> **Information supplied**:
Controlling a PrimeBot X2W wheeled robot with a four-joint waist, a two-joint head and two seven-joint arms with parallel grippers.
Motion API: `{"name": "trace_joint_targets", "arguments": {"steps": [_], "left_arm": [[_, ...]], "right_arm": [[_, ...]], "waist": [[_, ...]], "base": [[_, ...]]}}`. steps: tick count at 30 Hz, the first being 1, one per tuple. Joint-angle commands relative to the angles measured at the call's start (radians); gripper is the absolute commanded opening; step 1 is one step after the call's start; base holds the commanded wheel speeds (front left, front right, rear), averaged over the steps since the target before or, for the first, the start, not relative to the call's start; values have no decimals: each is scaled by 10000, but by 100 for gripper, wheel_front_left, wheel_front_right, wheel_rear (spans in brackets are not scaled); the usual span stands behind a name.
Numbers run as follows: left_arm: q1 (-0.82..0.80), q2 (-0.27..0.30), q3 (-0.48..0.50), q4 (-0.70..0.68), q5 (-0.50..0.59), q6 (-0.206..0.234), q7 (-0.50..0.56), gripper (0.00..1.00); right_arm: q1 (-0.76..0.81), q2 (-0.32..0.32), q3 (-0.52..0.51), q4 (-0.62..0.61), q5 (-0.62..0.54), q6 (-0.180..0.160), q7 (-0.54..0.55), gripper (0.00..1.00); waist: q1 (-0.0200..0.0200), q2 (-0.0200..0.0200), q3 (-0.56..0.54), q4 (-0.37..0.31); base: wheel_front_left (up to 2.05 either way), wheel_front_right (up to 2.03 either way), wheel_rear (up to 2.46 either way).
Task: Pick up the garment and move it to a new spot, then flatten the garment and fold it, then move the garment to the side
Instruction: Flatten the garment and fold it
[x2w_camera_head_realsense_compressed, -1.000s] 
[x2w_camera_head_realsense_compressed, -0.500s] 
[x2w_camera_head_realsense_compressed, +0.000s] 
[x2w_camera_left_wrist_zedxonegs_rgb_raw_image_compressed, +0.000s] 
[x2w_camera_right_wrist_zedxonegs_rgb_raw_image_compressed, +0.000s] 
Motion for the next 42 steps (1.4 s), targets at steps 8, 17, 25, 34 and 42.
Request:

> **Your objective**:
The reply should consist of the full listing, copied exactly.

> **Result of this exercise**:
Controlling a PrimeBot X2W wheeled robot with a four-joint waist, a two-joint head and two seven-joint arms with parallel grippers.
Motion API: `{"name": "trace_joint_targets", "arguments": {"steps": [_], "left_arm": [[_, ...]], "right_arm": [[_, ...]], "waist": [[_, ...]], "base": [[_, ...]]}}`. steps: tick count at 30 Hz, the first being 1, one per tuple. Joint-angle commands relative to the angles measured at the call's start (radians); gripper is the absolute commanded opening; step 1 is one step after the call's start; base holds the commanded wheel speeds (front left, front right, rear), averaged over the steps since the target before or, for the first, the start, not relative to the call's start; values have no decimals: each is scaled by 10000, but by 100 for gripper, wheel_front_left, wheel_front_right, wheel_rear (spans in brackets are not scaled); the usual span stands behind a name.
Numbers run as follows: left_arm: q1 (-0.82..0.80), q2 (-0.27..0.30), q3 (-0.48..0.50), q4 (-0.70..0.68), q5 (-0.50..0.59), q6 (-0.206..0.234), q7 (-0.50..0.56), gripper (0.00..1.00); right_arm: q1 (-0.76..0.81), q2 (-0.32..0.32), q3 (-0.52..0.51), q4 (-0.62..0.61), q5 (-0.62..0.54), q6 (-0.180..0.160), q7 (-0.54..0.55), gripper (0.00..1.00); waist: q1 (-0.0200..0.0200), q2 (-0.0200..0.0200), q3 (-0.56..0.54), q4 (-0.37..0.31); base: wheel_front_left (up to 2.05 either way), wheel_front_right (up to 2.03 either way), wheel_rear (up to 2.46 either way).
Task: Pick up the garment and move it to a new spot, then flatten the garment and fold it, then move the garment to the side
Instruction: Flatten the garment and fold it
[x2w_camera_head_realsense_compressed, -1.000s] 
[x2w_camera_head_realsense_compressed, -0.500s] 
[x2w_camera_head_realsense_compressed, +0.000s] 
[x2w_camera_left_wrist_zedxonegs_rgb_raw_image_compressed, +0.000s] 
[x2w_camera_right_wrist_zedxonegs_rgb_raw_image_compressed, +0.000s] 
Motion for the next 42 steps (1.4 s), targets at steps 8, 17, 25, 34 and 42.
Request:

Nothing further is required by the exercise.